We will update trials and study data for LDN in the treatment in Cancer.
Affiliations: Department of Oncology, Institute for Infection and Immunity, St. George's University of London, London SW17 0RE, UK
Published online on: Tuesday, June 7, 2016
It has been reported that lower doses of the opioid antagonist naltrexone are able to reduce tumour growth by interfering with cell signalling as well as by modifying the immune system. We have evaluated the gene expression profile of a cancer cell line after treatment with low-dose naltrexone (LDN), and assessed the effect that adapting treatment schedules with LDN may have on enhancing efficacy. LDN had a selective impact on genes involved with cell cycle regulation and immune modulation. Similarly, the pro-apoptotic genes BAD and BIK1 were increased only after LDN. Continuous treatment with LDN had little effect on growth in different cell lines; however, altering the treatment schedule to include a phase of culture in the absence of drug following an initial round of LDN treatment, resulted in enhanced cell killing. Furthermore, cells pre-treated with LDN were more sensitive to the cytotoxic effects of a number of common chemotherapy agents. For example, priming HCT116 with LDN before treatment with oxaliplatin significantly increased cell killing to 49±7.0 vs. 14±2.4% in cultures where priming was not used. Interestingly, priming with NTX before oxaliplatin resulted in just 32±1.8% cell killing. Our data support further the idea that LDN possesses anticancer activity, which can be improved by modifying the treatment schedule.
Khan A. , Long-term remission of adenoid cystic tongue carcinoma with low dose naltrexone and vitamin d3 - a case report., Oral Health Dent Manag. 2014 Sep;13(3):721-4. https://www.ncbi.nlm.nih.gov/pubmed/25284545
Abstract: Naltrexone (ReVia®) is a long-acting oral pure opiate antagonist which is approved for the treatment of alcohol addiction as a 50mg per day tablet. The mechanism of action is complete opiate blockade, which removes the pleasure sensation derived from drinking alcohol (created by endorphins). Low Dose Naltrexone ("LDN") in the range of 3-4.5 mg per day has been shown to have the opposite effect - brief opiate receptor blockade with resulting upregulation of endogenous opiate production. Through the work of Bihari and Zagon, it has been determined that the level of the endogenous opiate methionine-enkephalin is increased by LDN. Met-enkephalin is involved in regulating cell proliferation and can inhibit cancer cell growth in multiple cell lines. Increased met-enkepahlin levels created by LDN thus have the potential to inhibit cancer growth in humans. Phase II human trials of met-enkephalin, case reports published by Berkson and Rubin, and the clinical experience of Bihari confirmed the potential role of LDN in treating pancreatic and other cancers. However, large scale trials are lacking and are unlikely to be funded given the current non-proprietary status of naltrexone. A case report is presented of successful treatment of adenoid cystic carcinoma as further evidence of LDN's potential as a unique non-toxic cancer therapy.
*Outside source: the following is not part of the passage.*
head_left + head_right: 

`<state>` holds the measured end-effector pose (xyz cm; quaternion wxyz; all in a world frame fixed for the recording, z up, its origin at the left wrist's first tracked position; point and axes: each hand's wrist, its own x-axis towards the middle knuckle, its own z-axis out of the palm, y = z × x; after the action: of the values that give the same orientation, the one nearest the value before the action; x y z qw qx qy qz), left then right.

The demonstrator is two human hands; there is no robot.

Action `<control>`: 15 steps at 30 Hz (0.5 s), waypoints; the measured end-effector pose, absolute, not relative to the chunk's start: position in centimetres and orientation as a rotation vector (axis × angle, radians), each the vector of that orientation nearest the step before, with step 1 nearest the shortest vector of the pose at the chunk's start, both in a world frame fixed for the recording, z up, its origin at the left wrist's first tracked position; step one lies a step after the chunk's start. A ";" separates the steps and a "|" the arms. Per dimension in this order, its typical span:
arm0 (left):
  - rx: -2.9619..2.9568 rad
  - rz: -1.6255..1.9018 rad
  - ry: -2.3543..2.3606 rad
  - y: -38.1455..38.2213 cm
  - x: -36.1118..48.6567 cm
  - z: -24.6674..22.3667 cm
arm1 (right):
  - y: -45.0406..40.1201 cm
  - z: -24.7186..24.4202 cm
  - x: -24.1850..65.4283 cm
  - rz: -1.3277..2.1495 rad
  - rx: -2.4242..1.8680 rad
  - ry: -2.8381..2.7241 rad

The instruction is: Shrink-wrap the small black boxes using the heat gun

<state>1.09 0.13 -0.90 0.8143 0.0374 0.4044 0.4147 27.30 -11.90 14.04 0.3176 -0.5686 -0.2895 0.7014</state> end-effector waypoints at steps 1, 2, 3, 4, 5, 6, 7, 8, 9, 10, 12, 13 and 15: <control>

Schwartz L1, Buhler L, Icard P, Lincet H, Steyaert JM. , Metabolic treatment of cancer: intermediate results of a prospective case series., Anticancer Res. 2014 Feb;34(2):973-80. https://www.ncbi.nlm.nih.gov/pubmed/24511042
BACKGROUND: The combination of hydroxycitrate and lipoic acid has been demonstrated by several laboratories to be effective in reducing murine cancer growth
PATIENTS & METHOD: All patients had failed standard chemotherapy and were offered only palliative care by their referring oncologist. Karnofsky status was between 50 and 80. Life expectancy was estimated to be between 2 and 6 months. Ten consecutive patients with chemoresistant advanced metastatic cancer were offered compassionate metabolic treatment. They were treated with a combination of lipoic acid at 600 mg i.v. (Thioctacid), hydroxycitrate at 500 mg t.i.d. (Solgar) and low-dose naltrexone at 5 mg (Revia) at bedtime. Primary sites were lung carcinoma (n=2), colonic carcinoma (n=2), ovarian carcinoma (n=1), esophageal carcinoma (n=1), uterine sarcoma (n=1), cholangiocarcinoma (n=1), parotid carcinoma (n=1) and unknown primary (n=1). The patients had been heavily pre-treated. One patient had received four lines of chemotherapy, four patients three lines, four patients two lines and one patient had received radiation therapy and chemotherapy. An eleventh patient with advanced prostate cancer resistant to hormonotherapy treated with hydroxycitrate, lipoic acid and anti-androgen is also reported.
RESULTS: One patient was unable to receive i.v. lipoic acid and was switched to oral lipoic acid (Tiobec). Toxicity was limited to transient nausea and vomiting. Two patients died of progressive disease within two months. Two other patients had to be switched to conventional chemotherapy combined with metabolic treatment, one of when had a subsequent dramatic tumor response. Disease in the other patients was either stable or very slowly progressive. The patient with hormone-resistant prostate cancer had a dramatic fall in Prostate-Specific Antigen (90%), which is still decreasing.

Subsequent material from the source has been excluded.